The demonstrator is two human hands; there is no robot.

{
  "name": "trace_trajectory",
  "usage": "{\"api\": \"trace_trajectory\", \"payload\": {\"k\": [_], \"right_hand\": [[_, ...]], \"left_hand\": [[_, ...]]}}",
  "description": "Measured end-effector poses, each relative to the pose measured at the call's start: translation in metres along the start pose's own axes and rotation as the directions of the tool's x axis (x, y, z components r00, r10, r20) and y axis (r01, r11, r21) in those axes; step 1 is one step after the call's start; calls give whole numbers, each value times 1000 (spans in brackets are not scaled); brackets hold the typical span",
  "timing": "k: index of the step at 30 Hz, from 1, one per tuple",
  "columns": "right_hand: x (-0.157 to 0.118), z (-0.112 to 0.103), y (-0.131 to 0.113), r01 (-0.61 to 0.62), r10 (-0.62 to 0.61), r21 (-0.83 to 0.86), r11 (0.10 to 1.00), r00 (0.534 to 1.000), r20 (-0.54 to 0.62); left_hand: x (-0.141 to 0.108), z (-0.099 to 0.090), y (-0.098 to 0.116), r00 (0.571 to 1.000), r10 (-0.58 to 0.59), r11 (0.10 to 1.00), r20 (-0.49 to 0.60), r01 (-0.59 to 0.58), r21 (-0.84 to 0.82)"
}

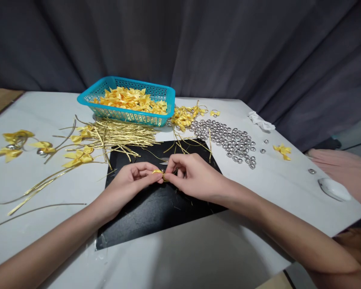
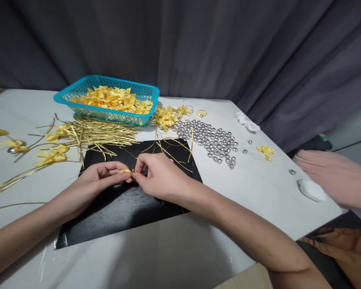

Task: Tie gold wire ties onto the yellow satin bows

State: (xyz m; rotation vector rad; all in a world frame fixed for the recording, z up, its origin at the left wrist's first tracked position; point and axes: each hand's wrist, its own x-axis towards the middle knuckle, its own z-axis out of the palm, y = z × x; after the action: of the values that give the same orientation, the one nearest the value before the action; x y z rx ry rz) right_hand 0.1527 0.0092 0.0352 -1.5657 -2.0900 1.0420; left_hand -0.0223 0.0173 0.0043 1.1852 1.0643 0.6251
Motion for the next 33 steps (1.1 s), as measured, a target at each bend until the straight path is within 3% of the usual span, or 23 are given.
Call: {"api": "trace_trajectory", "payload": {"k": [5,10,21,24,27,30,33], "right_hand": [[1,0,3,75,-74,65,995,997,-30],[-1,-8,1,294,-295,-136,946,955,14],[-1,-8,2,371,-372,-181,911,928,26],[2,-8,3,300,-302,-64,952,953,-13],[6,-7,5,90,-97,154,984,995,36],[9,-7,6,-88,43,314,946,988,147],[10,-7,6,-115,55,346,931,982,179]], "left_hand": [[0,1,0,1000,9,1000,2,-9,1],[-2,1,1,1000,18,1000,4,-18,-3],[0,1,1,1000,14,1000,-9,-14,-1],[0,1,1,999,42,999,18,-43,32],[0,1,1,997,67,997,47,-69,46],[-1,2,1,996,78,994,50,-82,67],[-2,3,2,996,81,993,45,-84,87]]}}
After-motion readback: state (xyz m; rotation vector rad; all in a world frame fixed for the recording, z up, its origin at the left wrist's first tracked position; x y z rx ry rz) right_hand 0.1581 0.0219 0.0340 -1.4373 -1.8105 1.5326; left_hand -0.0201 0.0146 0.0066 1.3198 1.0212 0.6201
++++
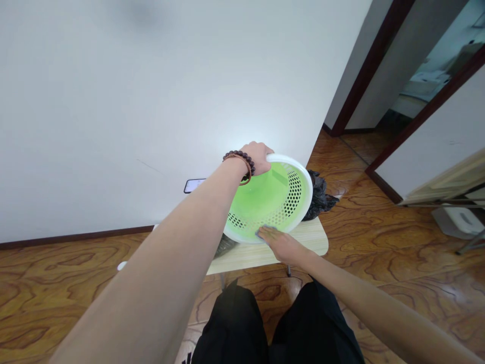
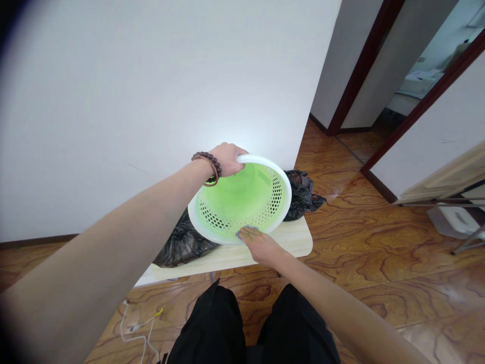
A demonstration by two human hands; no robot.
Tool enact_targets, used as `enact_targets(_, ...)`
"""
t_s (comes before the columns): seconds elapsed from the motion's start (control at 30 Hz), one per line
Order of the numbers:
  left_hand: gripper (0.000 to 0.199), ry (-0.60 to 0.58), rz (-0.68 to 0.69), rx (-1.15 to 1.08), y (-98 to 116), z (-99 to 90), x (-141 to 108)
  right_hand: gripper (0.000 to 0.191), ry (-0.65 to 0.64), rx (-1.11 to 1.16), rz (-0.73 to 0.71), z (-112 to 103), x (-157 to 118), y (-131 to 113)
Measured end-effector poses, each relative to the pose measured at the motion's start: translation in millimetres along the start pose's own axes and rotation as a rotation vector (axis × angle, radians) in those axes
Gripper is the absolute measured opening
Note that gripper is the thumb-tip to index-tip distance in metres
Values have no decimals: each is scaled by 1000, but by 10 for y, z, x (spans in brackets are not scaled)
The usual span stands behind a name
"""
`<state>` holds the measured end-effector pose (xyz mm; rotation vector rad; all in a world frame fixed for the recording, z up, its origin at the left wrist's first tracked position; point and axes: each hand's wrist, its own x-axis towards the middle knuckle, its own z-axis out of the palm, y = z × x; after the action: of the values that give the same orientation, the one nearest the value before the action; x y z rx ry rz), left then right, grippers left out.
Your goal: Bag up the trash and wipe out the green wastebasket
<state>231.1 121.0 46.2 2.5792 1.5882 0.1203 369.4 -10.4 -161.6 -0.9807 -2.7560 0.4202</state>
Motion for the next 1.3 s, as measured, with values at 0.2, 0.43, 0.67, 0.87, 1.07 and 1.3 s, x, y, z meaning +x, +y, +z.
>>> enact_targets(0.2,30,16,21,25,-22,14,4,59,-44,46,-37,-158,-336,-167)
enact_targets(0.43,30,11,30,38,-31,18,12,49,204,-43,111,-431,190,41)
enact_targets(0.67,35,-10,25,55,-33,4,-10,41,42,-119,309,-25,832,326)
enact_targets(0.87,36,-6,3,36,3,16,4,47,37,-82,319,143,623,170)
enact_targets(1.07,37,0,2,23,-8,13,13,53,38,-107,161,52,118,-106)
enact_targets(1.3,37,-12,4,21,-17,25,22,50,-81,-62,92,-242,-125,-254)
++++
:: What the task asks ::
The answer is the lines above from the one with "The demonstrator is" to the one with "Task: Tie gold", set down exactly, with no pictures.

:: Task output ::
The demonstrator is two human hands; there is no robot.

{
  "name": "trace_trajectory",
  "usage": "{\"api\": \"trace_trajectory\", \"payload\": {\"k\": [_], \"right_hand\": [[_, ...]], \"left_hand\": [[_, ...]]}}",
  "description": "Measured end-effector poses, each relative to the pose measured at the call's start: translation in metres along the start pose's own axes and rotation as the directions of the tool's x axis (x, y, z components r00, r10, r20) and y axis (r01, r11, r21) in those axes; step 1 is one step after the call's start; calls give whole numbers, each value times 1000 (spans in brackets are not scaled); brackets hold the typical span",
  "timing": "k: index of the step at 30 Hz, from 1, one per tuple",
  "columns": "right_hand: x (-0.157 to 0.118), z (-0.112 to 0.103), y (-0.131 to 0.113), r01 (-0.61 to 0.62), r10 (-0.62 to 0.61), r21 (-0.83 to 0.86), r11 (0.10 to 1.00), r00 (0.534 to 1.000), r20 (-0.54 to 0.62); left_hand: x (-0.141 to 0.108), z (-0.099 to 0.090), y (-0.098 to 0.116), r00 (0.571 to 1.000), r10 (-0.58 to 0.59), r11 (0.10 to 1.00), r20 (-0.49 to 0.60), r01 (-0.59 to 0.58), r21 (-0.84 to 0.82)"
}


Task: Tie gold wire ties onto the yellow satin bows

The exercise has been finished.